About the event
Dr. Ming Luo, Assistant Professor, Washington State University School of Mechanical and Materials Science
Unlike rigid robots, soft robots can passively conform to bypass obstacles, as well as distribute forces on object surfaces with high compliance, improving the safety of human-robot interactions. In theory, soft pneumatic actuators have infinite degrees of freedom. To achieve a single desired motion (extension, shortening, bending, and twisting), constraints must be added to soft actuators to prevent undesired motions.
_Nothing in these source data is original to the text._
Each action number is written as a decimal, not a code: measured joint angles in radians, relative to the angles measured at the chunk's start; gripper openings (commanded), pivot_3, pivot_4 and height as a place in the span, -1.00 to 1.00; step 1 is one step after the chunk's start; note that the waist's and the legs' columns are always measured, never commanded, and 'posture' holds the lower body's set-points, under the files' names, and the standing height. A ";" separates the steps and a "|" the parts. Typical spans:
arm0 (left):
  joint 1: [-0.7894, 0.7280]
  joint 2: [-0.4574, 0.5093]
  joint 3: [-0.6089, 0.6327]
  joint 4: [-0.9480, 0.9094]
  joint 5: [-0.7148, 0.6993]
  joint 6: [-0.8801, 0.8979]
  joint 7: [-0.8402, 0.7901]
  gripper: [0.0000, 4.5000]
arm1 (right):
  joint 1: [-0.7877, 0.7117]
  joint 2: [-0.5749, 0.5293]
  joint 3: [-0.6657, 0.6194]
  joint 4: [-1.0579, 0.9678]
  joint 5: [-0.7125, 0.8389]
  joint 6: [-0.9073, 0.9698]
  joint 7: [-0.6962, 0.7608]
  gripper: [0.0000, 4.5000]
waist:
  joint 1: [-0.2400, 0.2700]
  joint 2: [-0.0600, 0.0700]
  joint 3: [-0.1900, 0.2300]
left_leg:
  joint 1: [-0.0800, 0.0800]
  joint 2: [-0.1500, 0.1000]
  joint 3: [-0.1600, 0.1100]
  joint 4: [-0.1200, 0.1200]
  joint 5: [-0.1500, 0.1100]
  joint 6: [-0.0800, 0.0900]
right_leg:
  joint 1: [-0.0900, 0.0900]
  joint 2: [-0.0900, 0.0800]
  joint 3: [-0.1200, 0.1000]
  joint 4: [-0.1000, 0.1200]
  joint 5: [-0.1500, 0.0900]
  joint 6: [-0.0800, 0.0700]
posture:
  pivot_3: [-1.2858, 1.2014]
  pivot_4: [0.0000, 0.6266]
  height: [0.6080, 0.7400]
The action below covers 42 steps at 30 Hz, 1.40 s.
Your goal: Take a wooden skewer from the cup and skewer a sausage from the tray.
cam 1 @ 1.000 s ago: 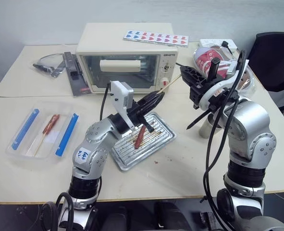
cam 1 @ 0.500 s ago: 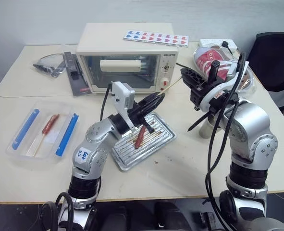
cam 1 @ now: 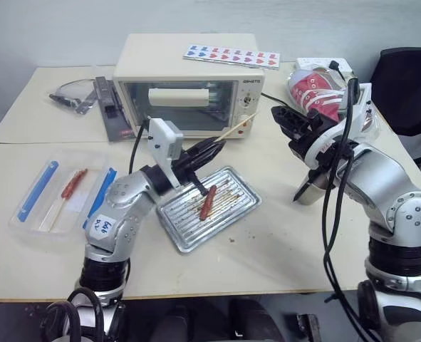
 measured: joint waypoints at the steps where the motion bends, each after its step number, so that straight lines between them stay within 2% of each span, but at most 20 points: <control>1: 0.000 0.023 0.007 0.003 0.000 0.000 -0.009 -1.00 | -0.010 -0.032 0.030 0.001 -0.049 0.038 0.036 -0.17 | -0.001 0.000 0.000 | 0.000 0.000 0.000 0.000 0.000 0.000 | 0.000 0.000 0.000 -0.001 0.000 0.000 | 0.03 -0.52 1.00; 7: 0.000 0.194 0.098 0.008 0.000 0.003 -0.062 -1.00 | -0.028 -0.132 0.228 -0.073 -0.363 0.200 0.264 -0.17 | -0.001 0.000 0.000 | -0.003 0.001 -0.001 0.000 0.000 0.000 | -0.003 0.000 -0.001 -0.001 0.000 0.000 | 0.03 -0.52 1.00; 12: -0.005 0.324 0.154 0.017 -0.014 0.030 -0.130 -1.00 | -0.028 -0.132 0.373 -0.108 -0.565 0.276 0.432 -0.17 | 0.002 0.000 0.000 | -0.006 0.000 -0.003 0.001 0.000 0.000 | -0.004 -0.001 -0.002 -0.001 0.000 0.000 | 0.03 -0.52 1.00; 14: 0.008 0.366 0.185 0.011 -0.041 0.062 -0.161 -1.00 | -0.021 -0.125 0.402 -0.107 -0.609 0.305 0.481 -0.17 | 0.002 0.000 0.000 | -0.006 0.000 -0.003 0.001 0.000 0.000 | -0.004 -0.001 -0.002 -0.002 0.000 0.000 | 0.03 -0.52 1.00; 17: 0.117 0.472 0.243 -0.053 -0.123 0.142 -0.245 -1.00 | 0.020 -0.078 0.407 -0.104 -0.627 0.336 0.561 -0.17 | -0.003 0.000 0.000 | -0.006 0.000 -0.003 0.000 0.000 0.000 | -0.005 -0.001 -0.002 -0.003 0.000 0.000 | 0.03 -0.52 1.00; 23: 0.210 0.575 0.311 -0.102 -0.192 0.202 -0.331 -1.00 | 0.038 0.010 0.425 -0.098 -0.688 0.381 0.659 -0.17 | 0.000 -0.001 0.000 | -0.006 0.000 -0.003 0.001 0.000 0.000 | -0.005 -0.001 -0.002 -0.003 0.000 0.000 | 0.03 -0.52 1.00; 32: 0.201 0.594 0.328 -0.100 -0.203 0.208 -0.341 -1.00 | 0.010 0.157 0.448 0.009 -0.862 0.406 0.695 -0.17 | -0.002 0.000 0.000 | -0.007 -0.001 -0.003 0.000 0.000 0.000 | -0.006 -0.001 -0.002 -0.001 0.000 0.000 | 0.03 -0.52 1.00; 42: 0.201 0.578 0.302 -0.100 -0.199 0.184 -0.341 -1.00 | 0.011 0.188 0.380 0.012 -0.974 0.480 0.703 -0.17 | -0.004 0.000 0.000 | -0.007 -0.001 -0.002 0.000 0.000 0.000 | -0.008 -0.001 -0.002 0.001 0.000 0.000 | 0.03 -0.52 1.00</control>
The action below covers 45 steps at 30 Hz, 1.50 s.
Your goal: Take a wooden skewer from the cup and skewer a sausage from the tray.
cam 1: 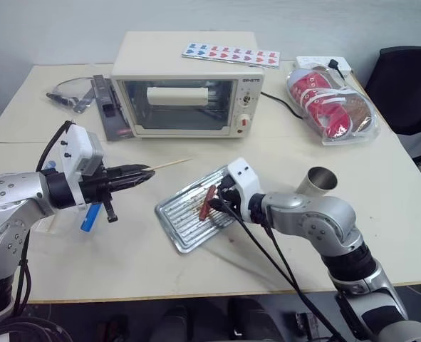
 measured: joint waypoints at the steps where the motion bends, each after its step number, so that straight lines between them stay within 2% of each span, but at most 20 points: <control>1: 0.000 -0.004 -0.003 0.000 0.001 -0.002 0.001 -1.00 | 0.000 0.009 -0.005 0.002 -0.007 0.001 0.001 -0.17 | 0.000 0.000 0.000 | 0.000 0.000 0.000 0.000 0.000 0.000 | 0.000 0.000 0.000 0.000 0.000 0.000 | 0.03 -0.52 1.00; 7: 0.001 -0.012 -0.017 0.000 0.010 -0.015 0.004 -1.00 | 0.003 0.192 -0.145 0.141 0.004 0.024 -0.015 -0.17 | -0.001 0.000 0.000 | 0.000 0.000 0.001 0.000 0.000 0.000 | -0.001 0.000 0.000 0.002 0.000 0.000 | 0.03 -0.52 1.00; 10: 0.005 -0.013 -0.017 0.000 0.014 -0.020 0.009 -1.00 | -0.006 0.218 -0.180 0.177 -0.004 0.043 -0.017 -0.17 | -0.001 0.000 0.000 | 0.000 -0.001 0.001 0.000 0.000 0.000 | -0.001 0.000 0.000 0.002 0.000 0.000 | 0.03 -0.52 1.00; 15: 0.007 -0.013 -0.017 -0.001 0.015 -0.023 0.013 -1.00 | -0.019 0.218 -0.178 0.190 -0.050 0.046 -0.001 -0.17 | -0.002 0.000 0.000 | 0.000 -0.001 0.001 0.000 0.000 0.000 | -0.001 0.000 0.000 0.002 0.000 0.000 | 0.03 -0.52 1.00; 22: 0.019 -0.014 -0.017 -0.003 0.015 -0.024 0.015 -1.00 | -0.017 0.173 -0.056 0.146 -0.153 0.005 0.083 -0.17 | -0.008 0.000 0.000 | 0.000 0.000 0.001 0.000 0.000 -0.001 | -0.002 0.000 0.000 0.003 0.000 0.000 | 0.03 -0.52 1.00; 25: 0.019 -0.016 -0.020 -0.003 0.016 -0.033 0.016 -1.00 | -0.017 0.180 -0.042 0.143 -0.172 0.001 0.101 -0.17 | -0.007 0.000 0.000 | 0.000 0.000 0.001 0.000 0.000 -0.001 | -0.002 0.000 0.000 0.003 0.000 0.000 | 0.03 -0.52 1.00; 28: 0.024 -0.017 -0.034 -0.003 0.018 -0.043 0.015 -1.00 | -0.017 0.201 -0.054 0.140 -0.173 0.009 0.104 0.02 | -0.008 0.000 0.000 | 0.000 -0.001 0.001 0.000 0.000 -0.001 | -0.002 0.000 0.000 0.003 0.000 0.000 | 0.03 -0.52 1.00; 32: 0.041 -0.019 -0.040 -0.004 0.018 -0.053 0.014 -1.00 | -0.012 0.238 -0.082 0.118 -0.173 0.047 0.095 0.45 | -0.008 0.000 0.000 | 0.000 0.000 0.001 0.000 0.000 -0.001 | -0.002 0.000 0.000 0.003 0.000 0.000 | 0.03 -0.52 1.00; 40: 0.044 -0.019 -0.042 -0.004 0.019 -0.073 0.012 -1.00 | -0.009 0.364 -0.210 0.115 -0.170 0.174 0.027 0.45 | -0.008 0.000 0.000 | 0.000 -0.001 0.001 0.000 0.001 -0.001 | -0.003 0.000 0.000 0.004 0.000 0.000 | 0.03 -0.52 1.00; 45: 0.044 -0.019 -0.043 -0.004 0.020 -0.076 0.012 -1.00 | -0.014 0.414 -0.223 0.134 -0.188 0.186 0.017 0.45 | -0.019 0.000 0.000 | 0.000 -0.001 0.001 0.000 0.001 -0.001 | -0.004 0.000 0.000 0.008 0.000 0.000 | 0.03 -0.52 1.00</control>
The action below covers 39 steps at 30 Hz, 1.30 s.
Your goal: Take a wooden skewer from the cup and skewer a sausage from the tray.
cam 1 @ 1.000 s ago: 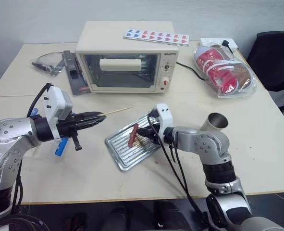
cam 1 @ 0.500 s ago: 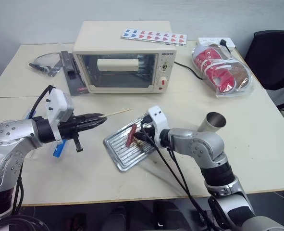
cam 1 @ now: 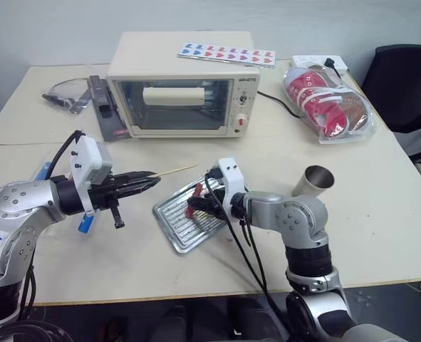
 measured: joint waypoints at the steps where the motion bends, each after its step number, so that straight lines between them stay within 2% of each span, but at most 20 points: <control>1: 0.000 0.000 0.000 0.000 0.000 0.000 0.000 -1.00 | -0.005 0.005 0.003 0.008 -0.007 -0.005 0.000 0.45 | -0.004 0.000 0.000 | 0.000 0.000 0.000 0.000 0.000 0.000 | 0.000 0.000 0.000 0.001 0.000 0.000 | 0.03 -0.52 1.00; 10: 0.000 0.001 0.000 0.001 0.002 -0.001 -0.001 -1.00 | -0.013 0.006 0.072 0.040 -0.059 -0.069 0.028 0.45 | -0.011 0.000 0.000 | 0.000 0.000 0.000 0.000 0.000 -0.001 | -0.003 0.000 0.000 0.005 0.000 0.000 | 0.03 -0.52 1.00; 11: 0.000 0.001 0.000 0.001 0.002 -0.001 -0.001 -1.00 | -0.013 0.006 0.075 0.045 -0.061 -0.075 0.033 0.28 | -0.011 0.000 0.000 | 0.000 0.000 0.000 0.000 0.000 -0.001 | -0.003 0.000 0.000 0.005 0.000 0.000 | 0.03 -0.52 1.00; 12: 0.000 0.001 0.000 0.001 0.002 -0.001 -0.001 -1.00 | -0.013 0.007 0.076 0.048 -0.068 -0.078 0.037 0.22 | -0.011 0.000 0.000 | 0.000 0.000 0.000 0.000 0.000 -0.001 | -0.003 0.000 0.000 0.005 0.000 0.000 | 0.03 -0.52 1.00; 18: -0.001 0.002 0.000 0.001 0.003 -0.001 -0.001 -1.00 | -0.013 0.007 0.097 0.060 -0.085 -0.079 0.067 -0.47 | -0.012 0.000 0.000 | 0.000 0.000 0.000 0.000 0.000 -0.001 | -0.003 0.000 0.000 0.005 0.000 0.000 | 0.03 -0.52 1.00; 35: -0.006 0.002 -0.009 0.004 0.020 -0.009 -0.003 -1.00 | -0.009 0.011 0.103 0.061 -0.096 -0.075 0.098 -0.47 | -0.012 0.000 0.000 | 0.000 0.000 0.000 0.000 0.000 -0.001 | -0.003 0.000 0.000 0.006 0.000 0.000 | 0.03 -0.52 1.00; 39: -0.011 0.001 -0.013 0.008 0.025 -0.016 -0.003 -1.00 | -0.026 -0.042 0.114 0.055 -0.097 -0.068 0.132 -0.47 | -0.011 0.000 0.000 | 0.000 0.000 0.000 0.000 0.000 -0.001 | -0.003 0.000 0.000 0.006 0.000 0.000 | 0.03 -0.52 1.00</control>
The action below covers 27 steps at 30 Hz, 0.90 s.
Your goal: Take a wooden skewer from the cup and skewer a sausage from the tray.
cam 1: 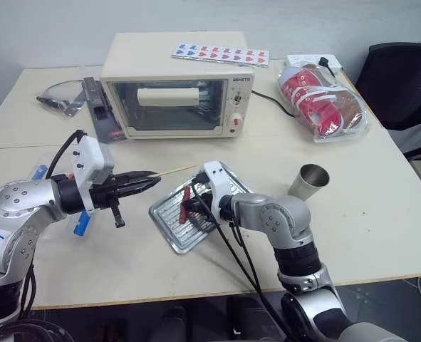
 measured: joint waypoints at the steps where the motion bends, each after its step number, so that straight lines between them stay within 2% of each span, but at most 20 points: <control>1: -0.002 -0.001 -0.003 0.002 0.003 -0.003 0.000 -1.00 | -0.006 -0.027 0.002 -0.008 0.001 0.005 0.016 -0.47 | 0.001 0.000 0.000 | 0.000 0.000 0.000 0.000 0.000 0.000 | 0.000 0.000 0.000 0.000 0.000 0.000 | 0.03 -0.52 1.00; 7: -0.014 -0.025 -0.027 0.035 0.016 -0.027 0.000 -1.00 | -0.086 -0.260 0.070 -0.023 0.013 0.010 0.198 -0.47 | 0.005 0.000 0.000 | 0.000 -0.001 0.000 0.001 0.000 0.000 | 0.000 -0.001 0.000 -0.001 0.000 0.000 | 0.03 -0.52 1.00; 15: -0.032 -0.046 -0.044 0.044 0.034 -0.054 0.000 -1.00 | -0.141 -0.444 0.236 -0.023 -0.041 -0.140 0.415 -0.47 | 0.004 0.000 0.000 | 0.000 -0.001 0.000 0.000 0.000 0.000 | -0.001 -0.001 0.000 -0.001 0.000 0.000 | 0.03 -0.52 1.00; 27: -0.057 -0.067 -0.067 0.075 0.050 -0.069 -0.009 -1.00 | -0.126 -0.453 0.283 -0.007 -0.151 -0.242 0.454 -0.47 | 0.007 0.000 0.000 | -0.001 -0.001 0.000 0.001 0.000 0.000 | -0.001 -0.001 0.000 -0.001 0.000 0.000 | 0.03 -0.52 1.00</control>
To demonstrate the versatile controllable motions of a single soft actuator, this talk introduces two recent projects. First, “AFREEs: Active Fiber Reinforced Elastomeric Enclosures” (This paper has been nominated for the Best Paper Award by the 2020 Robosoft conference): An Active Fiber Reinforced Elastomeric Enclosure (AFREE) can twist, elongate, and contract by actively changing the two fibers’ angles prior to pressurization. Unlike other soft actuators with a single deformation output, the static experiments show that the current AFREE can achieve a twist of ±60 degrees and displacements between -2 and 4 mm at 24.1 kPa with -30 degrees to 30 degrees fiber angles. Second, “Human Interface for Teleoperated Object Manipulation with a Soft Growing Robot” (This paper has been nominated for the Best Paper Award by the 2020 ICRA conference): A soft growing manipulator can extend, retract, and steer freely in 3D space while carrying a payload. This soft growing manipulator has great potential to address the current limitations in human-robot interaction field.